Hoechst hops up his Magic Dragon — the most popular beer Hop Haus produces — with Citra, Mosaic and Columbus hops, producing a double IPA that weighs in at 8.2 percent alcohol by volume. The combination produces an intense tropical-citrus aroma popular among craft-beer drinkers and ends in an assertively bitter flavor and clean finish.

El Andy, Hoescht’s West Coast-style IPA with a 6.6 percent ABV, relies on El Dorado hops to create a delicate floral nuance to go with its bright citrus style. The high notes are most evident on the nose, while the palate defers to the hops’ more resinous characteristics, coupled with a splash of grapefruit.

All brewers have their favorite hops, but Hoechst thinks a few too many may be tapping Citra, which as its name implies adds a strong citrus quality to beer.

“Citra is a great hop, but too many people use it just to say that they used it,” Hoechst says.

In addition, Citra ages quickly and its floral flavors become earthier, in the worst case adding a “dirt-like” flavor to the beer, Hoechst says.

Chinook, one of Hoechst’s favorite hops, often is overlooked by craft brewers searching for new styles on the hops horizon.

“Chinook has kind of fallen out of fashion, but it has a resinous, piney flavor and balances the blend so you’re not being hit over the head with fruit flavors,” he says.

Wisconsin hop resurgence

Before Prohibition, southern Wisconsin was one of the country’s leading hop-growing regions, especially on the north side of the Wisconsin River running through western Wisconsin.

The local industry is returning thanks to such groups as the Wisconsin Hop Exchange, a cooperative connecting small growers to buyers.

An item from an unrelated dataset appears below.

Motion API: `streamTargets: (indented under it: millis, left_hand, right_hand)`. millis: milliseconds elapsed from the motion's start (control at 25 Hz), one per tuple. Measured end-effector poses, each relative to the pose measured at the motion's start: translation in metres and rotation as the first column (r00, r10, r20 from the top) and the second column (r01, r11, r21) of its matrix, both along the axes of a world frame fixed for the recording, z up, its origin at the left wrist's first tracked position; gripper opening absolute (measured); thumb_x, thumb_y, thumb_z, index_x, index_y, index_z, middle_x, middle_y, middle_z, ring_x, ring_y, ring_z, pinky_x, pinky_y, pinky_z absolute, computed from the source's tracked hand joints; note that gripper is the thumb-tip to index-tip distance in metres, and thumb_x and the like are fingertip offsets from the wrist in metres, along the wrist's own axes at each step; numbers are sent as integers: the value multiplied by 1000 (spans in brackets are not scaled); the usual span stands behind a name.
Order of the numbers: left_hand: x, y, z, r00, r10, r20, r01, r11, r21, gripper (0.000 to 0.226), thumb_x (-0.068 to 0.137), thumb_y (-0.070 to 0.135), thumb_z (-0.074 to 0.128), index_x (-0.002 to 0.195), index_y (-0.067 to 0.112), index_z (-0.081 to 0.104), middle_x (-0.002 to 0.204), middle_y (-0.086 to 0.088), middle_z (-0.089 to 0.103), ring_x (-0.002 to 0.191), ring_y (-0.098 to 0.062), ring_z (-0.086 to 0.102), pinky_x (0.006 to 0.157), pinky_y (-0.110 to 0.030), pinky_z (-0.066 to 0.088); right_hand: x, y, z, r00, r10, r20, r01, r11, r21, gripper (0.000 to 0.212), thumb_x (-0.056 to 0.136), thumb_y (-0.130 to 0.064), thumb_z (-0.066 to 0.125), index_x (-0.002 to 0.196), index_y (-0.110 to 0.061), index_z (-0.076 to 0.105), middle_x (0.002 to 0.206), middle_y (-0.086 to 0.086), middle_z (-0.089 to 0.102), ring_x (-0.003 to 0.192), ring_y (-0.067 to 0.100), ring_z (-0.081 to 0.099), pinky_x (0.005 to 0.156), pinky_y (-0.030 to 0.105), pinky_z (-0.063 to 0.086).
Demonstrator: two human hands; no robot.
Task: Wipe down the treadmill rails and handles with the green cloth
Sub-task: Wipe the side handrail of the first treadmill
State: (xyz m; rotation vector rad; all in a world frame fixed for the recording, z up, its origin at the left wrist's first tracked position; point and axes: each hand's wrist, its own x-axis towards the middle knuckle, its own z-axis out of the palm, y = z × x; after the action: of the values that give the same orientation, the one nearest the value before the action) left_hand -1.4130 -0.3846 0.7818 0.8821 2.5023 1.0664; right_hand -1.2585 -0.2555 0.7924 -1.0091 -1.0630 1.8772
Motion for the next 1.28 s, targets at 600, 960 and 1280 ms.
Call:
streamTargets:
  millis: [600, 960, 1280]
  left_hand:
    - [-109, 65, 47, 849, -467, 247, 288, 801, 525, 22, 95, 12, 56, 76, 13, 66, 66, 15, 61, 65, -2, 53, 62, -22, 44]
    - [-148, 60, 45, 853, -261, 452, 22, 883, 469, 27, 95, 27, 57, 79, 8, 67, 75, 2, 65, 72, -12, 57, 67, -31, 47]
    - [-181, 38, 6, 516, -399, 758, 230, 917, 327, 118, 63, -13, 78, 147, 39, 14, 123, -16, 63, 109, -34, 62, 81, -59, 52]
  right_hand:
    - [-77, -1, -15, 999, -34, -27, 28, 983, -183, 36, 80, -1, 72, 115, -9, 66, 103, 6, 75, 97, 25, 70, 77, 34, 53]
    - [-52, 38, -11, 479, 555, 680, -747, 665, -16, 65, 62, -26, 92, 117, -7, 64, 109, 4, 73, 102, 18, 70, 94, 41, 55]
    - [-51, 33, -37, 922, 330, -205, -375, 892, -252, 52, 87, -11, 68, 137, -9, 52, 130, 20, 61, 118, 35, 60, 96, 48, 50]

Gorst Valley Hops, located in Sauk Country, is one of the state’s largest growers, providing hops to 30 of the Midwest’s leading craft brewers, including Wisconsin Brewing Company, New Glarus Brewing Company and others.

As passionate as he is about hops, even Hoechst knows there’s more to beer.

“It comes down to water science and a bunch of other elements working together,” he says. “When I go somewhere, I will always ask for a sample before ordering a pint, then smell the beer so I can anticipate what I am getting.

“Always smell your beer,” Hoechst advises. “There’s more to it than just the hops.”

On tap

Hop Haus Brewing Company

231 S. Main St., Verona

608-497-3165, hophausbrewing.com The tasting room is open noon–8 p.m. (Sunday); 4–10 p.m. (Monday through Thursday); 3–11 p.m. (Friday); and noon–11 p.m. (Saturday).

In stores

El Andy, El Dorado and Plaid Panther Scotch Ale are available in six-packs thanks to a relationship Hop Haus formed earlier this year with Octopi, Dane County’s newest contract brewer located in Waunakee, north of Madison.